Pull out each line of the records holding the string "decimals".

### TASK INPUT

____________

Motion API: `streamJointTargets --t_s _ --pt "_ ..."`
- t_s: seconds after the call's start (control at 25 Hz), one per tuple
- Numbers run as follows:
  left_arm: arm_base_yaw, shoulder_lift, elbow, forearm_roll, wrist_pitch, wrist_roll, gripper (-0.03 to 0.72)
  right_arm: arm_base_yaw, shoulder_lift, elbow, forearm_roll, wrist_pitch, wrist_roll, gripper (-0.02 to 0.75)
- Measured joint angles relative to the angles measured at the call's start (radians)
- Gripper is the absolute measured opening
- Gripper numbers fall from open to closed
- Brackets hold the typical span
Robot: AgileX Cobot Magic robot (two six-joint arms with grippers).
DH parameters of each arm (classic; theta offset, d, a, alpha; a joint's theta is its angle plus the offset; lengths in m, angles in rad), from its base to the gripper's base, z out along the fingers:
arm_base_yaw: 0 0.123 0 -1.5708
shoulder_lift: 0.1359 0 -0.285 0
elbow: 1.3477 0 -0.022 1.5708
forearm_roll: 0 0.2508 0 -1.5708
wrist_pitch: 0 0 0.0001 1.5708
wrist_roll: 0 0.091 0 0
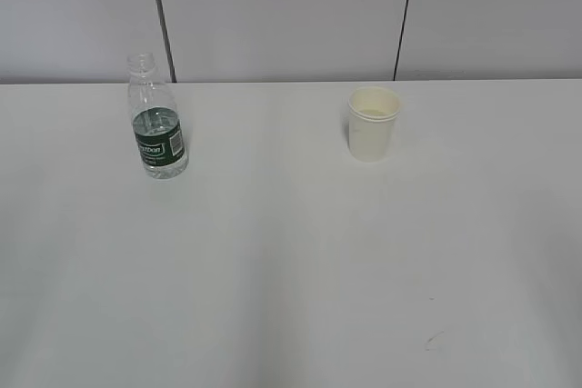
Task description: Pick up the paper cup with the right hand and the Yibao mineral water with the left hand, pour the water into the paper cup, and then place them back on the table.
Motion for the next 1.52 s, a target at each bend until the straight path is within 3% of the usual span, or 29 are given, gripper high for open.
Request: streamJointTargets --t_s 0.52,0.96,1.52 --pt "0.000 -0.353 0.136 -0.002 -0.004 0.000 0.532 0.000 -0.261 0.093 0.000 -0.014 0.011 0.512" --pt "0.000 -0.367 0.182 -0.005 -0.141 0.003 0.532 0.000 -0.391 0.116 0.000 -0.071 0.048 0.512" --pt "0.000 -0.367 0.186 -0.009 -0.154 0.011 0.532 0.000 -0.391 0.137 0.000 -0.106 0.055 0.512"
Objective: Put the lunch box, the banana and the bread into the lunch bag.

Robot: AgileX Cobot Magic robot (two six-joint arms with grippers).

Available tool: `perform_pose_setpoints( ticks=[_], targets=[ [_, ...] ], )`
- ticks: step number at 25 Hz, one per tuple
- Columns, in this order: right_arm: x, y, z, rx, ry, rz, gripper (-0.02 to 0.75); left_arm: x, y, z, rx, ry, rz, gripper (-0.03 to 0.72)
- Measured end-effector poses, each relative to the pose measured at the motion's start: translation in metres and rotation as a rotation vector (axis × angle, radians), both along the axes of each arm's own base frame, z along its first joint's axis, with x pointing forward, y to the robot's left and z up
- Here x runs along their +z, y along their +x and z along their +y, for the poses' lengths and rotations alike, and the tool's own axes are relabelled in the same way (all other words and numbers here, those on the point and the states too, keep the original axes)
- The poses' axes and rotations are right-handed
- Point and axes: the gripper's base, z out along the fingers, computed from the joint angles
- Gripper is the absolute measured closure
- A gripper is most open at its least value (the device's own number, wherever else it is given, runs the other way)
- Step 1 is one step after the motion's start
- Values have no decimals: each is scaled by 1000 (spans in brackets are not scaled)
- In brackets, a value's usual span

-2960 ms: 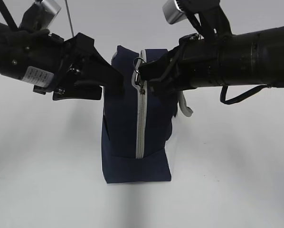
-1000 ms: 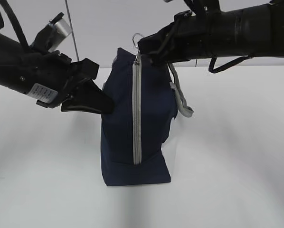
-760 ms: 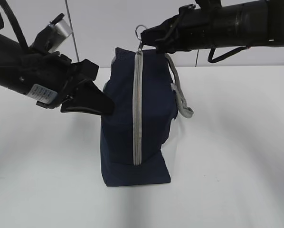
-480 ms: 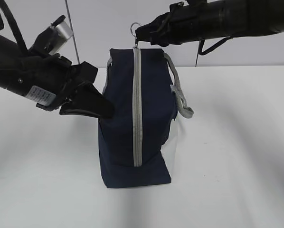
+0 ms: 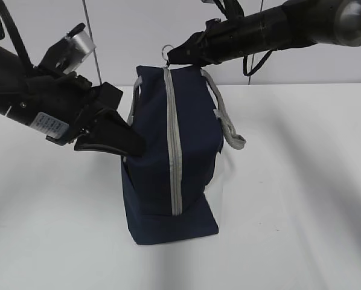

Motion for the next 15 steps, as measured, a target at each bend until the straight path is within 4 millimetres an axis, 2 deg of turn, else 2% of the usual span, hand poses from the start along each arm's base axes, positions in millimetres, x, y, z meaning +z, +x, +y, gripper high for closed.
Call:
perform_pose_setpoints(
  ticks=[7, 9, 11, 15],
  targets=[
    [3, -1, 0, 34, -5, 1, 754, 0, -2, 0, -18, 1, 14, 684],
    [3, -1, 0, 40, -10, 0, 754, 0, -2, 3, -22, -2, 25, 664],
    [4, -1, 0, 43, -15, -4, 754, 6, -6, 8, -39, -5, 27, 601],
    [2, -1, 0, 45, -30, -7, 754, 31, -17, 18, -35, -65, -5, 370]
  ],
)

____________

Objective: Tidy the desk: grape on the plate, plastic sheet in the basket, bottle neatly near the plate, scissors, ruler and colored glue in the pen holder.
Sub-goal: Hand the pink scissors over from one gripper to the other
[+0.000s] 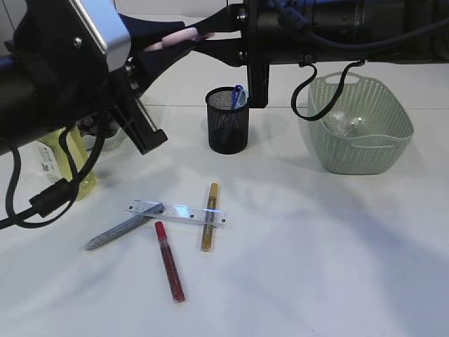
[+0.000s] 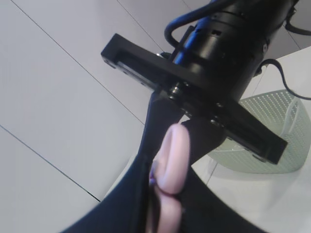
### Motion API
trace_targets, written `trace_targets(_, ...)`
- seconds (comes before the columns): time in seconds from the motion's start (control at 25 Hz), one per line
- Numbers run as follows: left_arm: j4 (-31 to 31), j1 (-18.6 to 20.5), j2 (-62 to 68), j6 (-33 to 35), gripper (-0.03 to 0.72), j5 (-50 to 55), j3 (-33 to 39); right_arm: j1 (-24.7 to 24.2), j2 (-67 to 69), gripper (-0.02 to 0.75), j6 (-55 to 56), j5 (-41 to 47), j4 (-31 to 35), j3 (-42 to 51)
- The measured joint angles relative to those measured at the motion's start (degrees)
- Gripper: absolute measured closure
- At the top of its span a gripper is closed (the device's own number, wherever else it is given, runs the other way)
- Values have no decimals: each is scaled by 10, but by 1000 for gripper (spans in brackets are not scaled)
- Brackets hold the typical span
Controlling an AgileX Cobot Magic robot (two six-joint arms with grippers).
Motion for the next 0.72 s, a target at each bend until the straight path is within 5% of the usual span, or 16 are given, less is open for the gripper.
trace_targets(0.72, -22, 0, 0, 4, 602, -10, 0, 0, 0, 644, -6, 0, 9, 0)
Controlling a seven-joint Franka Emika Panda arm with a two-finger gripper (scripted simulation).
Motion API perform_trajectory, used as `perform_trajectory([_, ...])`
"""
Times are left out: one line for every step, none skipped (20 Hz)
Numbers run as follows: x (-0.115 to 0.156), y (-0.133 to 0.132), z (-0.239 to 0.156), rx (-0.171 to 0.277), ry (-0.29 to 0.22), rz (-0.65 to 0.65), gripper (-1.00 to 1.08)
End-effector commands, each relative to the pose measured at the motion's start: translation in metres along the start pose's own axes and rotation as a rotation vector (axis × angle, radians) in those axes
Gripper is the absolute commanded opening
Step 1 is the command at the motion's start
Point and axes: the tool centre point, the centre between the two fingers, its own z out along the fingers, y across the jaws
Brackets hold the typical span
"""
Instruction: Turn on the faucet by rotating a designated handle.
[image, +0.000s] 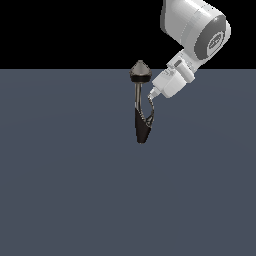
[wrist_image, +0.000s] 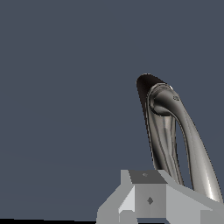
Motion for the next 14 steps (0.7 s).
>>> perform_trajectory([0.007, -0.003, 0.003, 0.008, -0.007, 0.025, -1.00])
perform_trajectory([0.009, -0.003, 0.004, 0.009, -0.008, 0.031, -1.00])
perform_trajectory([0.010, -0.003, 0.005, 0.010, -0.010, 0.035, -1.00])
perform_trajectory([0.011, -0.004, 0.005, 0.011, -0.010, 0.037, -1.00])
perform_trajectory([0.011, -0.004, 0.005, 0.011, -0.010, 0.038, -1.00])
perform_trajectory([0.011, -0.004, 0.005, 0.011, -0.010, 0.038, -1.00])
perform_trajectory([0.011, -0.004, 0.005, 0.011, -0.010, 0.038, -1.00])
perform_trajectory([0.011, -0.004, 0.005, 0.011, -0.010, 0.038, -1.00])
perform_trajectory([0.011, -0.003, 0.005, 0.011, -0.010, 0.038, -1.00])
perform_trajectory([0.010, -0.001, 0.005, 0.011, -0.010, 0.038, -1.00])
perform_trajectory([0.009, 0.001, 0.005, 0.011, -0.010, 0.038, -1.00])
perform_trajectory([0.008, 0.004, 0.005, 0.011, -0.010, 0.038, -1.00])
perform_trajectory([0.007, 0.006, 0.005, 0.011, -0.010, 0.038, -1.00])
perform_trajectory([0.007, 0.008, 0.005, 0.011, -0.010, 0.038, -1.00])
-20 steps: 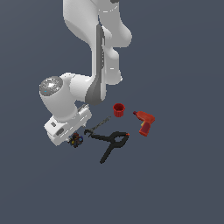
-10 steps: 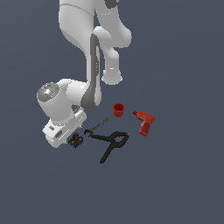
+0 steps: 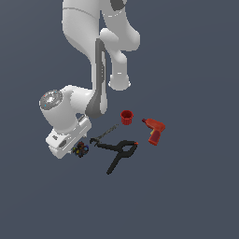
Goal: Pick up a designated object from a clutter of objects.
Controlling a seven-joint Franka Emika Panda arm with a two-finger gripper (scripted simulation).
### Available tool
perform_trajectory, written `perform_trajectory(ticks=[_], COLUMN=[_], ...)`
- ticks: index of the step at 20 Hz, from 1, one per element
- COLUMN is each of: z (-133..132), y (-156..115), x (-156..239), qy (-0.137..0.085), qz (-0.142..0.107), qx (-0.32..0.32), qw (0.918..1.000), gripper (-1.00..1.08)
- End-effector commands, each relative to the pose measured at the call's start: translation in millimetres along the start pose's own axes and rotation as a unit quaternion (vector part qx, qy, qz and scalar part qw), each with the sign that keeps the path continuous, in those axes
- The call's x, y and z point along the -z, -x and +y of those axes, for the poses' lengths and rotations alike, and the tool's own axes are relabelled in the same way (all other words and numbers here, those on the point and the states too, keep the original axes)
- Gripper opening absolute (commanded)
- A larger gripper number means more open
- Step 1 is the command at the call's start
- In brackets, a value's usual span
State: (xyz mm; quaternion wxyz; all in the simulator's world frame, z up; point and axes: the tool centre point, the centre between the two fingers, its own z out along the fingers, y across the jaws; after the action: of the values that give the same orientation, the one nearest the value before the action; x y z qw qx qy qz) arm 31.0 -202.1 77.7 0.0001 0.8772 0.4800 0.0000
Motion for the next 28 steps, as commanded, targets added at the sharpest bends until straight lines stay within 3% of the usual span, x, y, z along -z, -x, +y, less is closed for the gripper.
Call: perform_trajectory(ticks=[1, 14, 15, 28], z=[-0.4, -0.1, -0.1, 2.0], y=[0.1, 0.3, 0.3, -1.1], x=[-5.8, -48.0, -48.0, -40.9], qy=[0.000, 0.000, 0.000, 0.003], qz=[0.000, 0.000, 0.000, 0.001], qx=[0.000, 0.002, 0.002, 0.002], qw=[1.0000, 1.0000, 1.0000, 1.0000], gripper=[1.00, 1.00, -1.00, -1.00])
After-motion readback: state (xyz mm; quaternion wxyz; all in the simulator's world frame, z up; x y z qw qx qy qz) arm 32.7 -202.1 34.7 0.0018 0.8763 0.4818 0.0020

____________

### WRITTEN RESPONSE
- Values have no decimals: each is scaled by 1000 (spans in brackets are not scaled)
- Values have no decimals: each is scaled by 10, but by 1000 for gripper (spans in brackets are not scaled)

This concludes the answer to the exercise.